I now understand -- only slightly -- what David means in the Psalms when he says that he praises God at night when he lays his head down and in the morning when he arises. For the last week or so, I have been going to sleep singing praise songs in my head and awakening with them in the morning. Now this is by no choice of mine. It is not as if I have said "hey I think I will start praising the lord and I'll choose this song."

Rather, it has been one of those things where a song gets stuck in your head. Unfortunately, or fortunately, I don't know, I seem to have a bad memory and can only remember the refrains of these songs. So over and over in my head goes "blessed be the name of the lord, blessed be your glorious name," or "praise Adonai from the rising of the sun to the end of every day," etc. though this is simplicity of praise itself, I sure wish that I could remember the rest of the songs, because hey those words are good to.

But I say fortunately above, about the refrains, because it is good to come back to simplicity of prayers and praises. My morning routine consists of getting up, making coffee, feeding the cats and then going out to smoke and pray --is that heretical??? :) As I was doing the latter this morning I was thinking about my spiritual journey.

It has been a long and interesting journey. Last week as I was filling out a form to become a member in our church (mainly so that I could vote that women can be deacons) I was asked when I "accepted Jesus Christ as my Saviour." It took me back to a picture I have in my head of my sister and I sitting opposite each other on a swing set sometime in 1979. She was 5 and I was 3. She led me to God right there and then. And that is where the journey began.

In the last ten years my journey has been an interesting one. God would insistently tap me on the shoulder (or beat me over the head, one or the other) until I turned to him: then my whole heart, my whole being was striving towards him. For a while. And then I would slowly turn away and take back every thing I had given to him. This has been cyclical and I truly want it to stop. So my prayer -- lifted on the smoke offering of tobacco (come on guys I'm joking here) -- was that God would keep me on his path, and teach me to stay in his will. I knew that I had read a psalm specifically about that last week so I wanted to go find it and study it some more.
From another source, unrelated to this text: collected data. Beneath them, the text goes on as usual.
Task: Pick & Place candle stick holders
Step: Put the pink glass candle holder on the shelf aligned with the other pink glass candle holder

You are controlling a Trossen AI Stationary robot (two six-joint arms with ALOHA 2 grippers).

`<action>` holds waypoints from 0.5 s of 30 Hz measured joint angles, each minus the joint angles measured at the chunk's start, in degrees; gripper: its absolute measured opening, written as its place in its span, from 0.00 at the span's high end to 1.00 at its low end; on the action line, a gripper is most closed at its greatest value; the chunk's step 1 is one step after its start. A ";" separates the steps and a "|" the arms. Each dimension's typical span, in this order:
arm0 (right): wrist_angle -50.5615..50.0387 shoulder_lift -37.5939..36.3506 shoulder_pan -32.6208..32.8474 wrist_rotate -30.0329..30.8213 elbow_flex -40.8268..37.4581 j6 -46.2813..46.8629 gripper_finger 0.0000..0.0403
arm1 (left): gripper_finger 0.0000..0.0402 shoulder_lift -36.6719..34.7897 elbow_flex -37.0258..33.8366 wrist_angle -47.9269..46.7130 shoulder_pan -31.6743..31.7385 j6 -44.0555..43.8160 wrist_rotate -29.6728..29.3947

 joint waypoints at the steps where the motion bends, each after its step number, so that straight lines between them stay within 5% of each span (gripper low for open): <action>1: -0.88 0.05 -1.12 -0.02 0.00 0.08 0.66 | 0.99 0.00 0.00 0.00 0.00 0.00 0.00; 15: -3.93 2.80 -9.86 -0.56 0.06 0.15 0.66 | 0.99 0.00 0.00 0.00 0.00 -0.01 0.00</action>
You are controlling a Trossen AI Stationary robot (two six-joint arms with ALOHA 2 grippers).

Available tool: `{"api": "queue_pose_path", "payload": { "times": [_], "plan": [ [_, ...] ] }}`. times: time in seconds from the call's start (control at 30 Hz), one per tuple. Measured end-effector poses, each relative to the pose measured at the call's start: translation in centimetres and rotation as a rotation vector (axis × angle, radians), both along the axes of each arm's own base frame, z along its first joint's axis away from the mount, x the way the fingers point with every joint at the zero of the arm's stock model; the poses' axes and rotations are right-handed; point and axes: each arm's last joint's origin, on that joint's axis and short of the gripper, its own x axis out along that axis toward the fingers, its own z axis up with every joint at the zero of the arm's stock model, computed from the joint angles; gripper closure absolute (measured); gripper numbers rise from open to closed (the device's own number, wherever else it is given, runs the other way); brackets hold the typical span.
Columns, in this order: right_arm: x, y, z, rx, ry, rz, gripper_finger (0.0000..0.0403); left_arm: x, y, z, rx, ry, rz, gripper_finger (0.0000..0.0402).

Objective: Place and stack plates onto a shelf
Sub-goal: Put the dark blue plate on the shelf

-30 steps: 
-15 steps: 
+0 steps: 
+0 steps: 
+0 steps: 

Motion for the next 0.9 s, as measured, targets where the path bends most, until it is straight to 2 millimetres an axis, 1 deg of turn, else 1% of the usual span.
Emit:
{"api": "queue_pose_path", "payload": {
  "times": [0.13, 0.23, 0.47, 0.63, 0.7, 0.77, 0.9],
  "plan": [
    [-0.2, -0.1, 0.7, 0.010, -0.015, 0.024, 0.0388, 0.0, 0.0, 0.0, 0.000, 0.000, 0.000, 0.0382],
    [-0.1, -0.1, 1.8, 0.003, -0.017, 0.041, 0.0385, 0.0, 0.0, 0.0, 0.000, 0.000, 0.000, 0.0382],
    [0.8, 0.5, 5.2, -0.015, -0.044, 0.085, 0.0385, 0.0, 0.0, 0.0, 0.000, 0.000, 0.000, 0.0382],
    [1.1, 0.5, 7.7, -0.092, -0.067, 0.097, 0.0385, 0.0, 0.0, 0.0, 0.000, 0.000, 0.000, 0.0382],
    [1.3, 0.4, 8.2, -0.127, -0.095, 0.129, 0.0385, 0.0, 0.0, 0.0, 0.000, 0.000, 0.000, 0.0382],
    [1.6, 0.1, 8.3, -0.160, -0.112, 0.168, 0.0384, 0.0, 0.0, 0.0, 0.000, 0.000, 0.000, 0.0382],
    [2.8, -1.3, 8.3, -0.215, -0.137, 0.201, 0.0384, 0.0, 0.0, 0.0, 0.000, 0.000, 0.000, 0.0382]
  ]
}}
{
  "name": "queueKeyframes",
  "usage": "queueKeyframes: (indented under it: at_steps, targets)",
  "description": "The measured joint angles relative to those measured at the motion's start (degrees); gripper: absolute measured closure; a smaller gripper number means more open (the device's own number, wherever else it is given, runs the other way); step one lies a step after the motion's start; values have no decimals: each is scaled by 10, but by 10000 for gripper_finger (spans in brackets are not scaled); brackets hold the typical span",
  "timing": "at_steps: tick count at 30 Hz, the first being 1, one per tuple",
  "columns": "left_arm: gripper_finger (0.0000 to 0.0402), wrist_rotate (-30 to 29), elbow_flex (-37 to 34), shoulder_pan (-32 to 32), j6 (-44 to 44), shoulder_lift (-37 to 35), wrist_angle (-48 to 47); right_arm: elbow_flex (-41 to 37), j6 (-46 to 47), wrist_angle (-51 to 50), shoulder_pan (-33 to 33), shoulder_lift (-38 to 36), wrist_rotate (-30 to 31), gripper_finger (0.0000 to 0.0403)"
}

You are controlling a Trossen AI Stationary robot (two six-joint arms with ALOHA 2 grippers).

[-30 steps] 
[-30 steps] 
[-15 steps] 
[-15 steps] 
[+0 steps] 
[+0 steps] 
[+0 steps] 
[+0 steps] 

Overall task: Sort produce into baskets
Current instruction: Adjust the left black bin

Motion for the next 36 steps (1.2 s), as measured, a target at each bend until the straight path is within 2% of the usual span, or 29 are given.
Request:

I did (psalm 143), but before that I found this:

4Make me know Your ways, O LORD; Teach me Your paths. 5Lead me in Your truth and teach me, For You are the God of my salvation; For You I wait all the day. 6Remember, O LORD, Your compassion and Your lovingkindnesses, For they have been from of old. 7Do not remember the sins of my youth or my transgressions; According to Your lovingkindness remember me, For Your goodness' sake, O LORD. 8Good and upright is the LORD; Therefore He instructs sinners in the way. 9He leads the humble in justice, And He teaches the humble His way. 10All the paths of the LORD are lovingkindness and truth To those who keep His covenant and His testimonies. 11For Your name's sake, O LORD, Pardon my iniquity, for it is great.

Psalm 25

And that folks is my prayer for today

1 comment:

Amy said...

Who knew we'd both turn into theological nerds, Bro?? You a real one, me a wanna-be.

I appreciate you so much, Brad. As you embrace again the gift of relationship with God, I pray continued clarity, trust and awe in the depts of the Divine's love for you.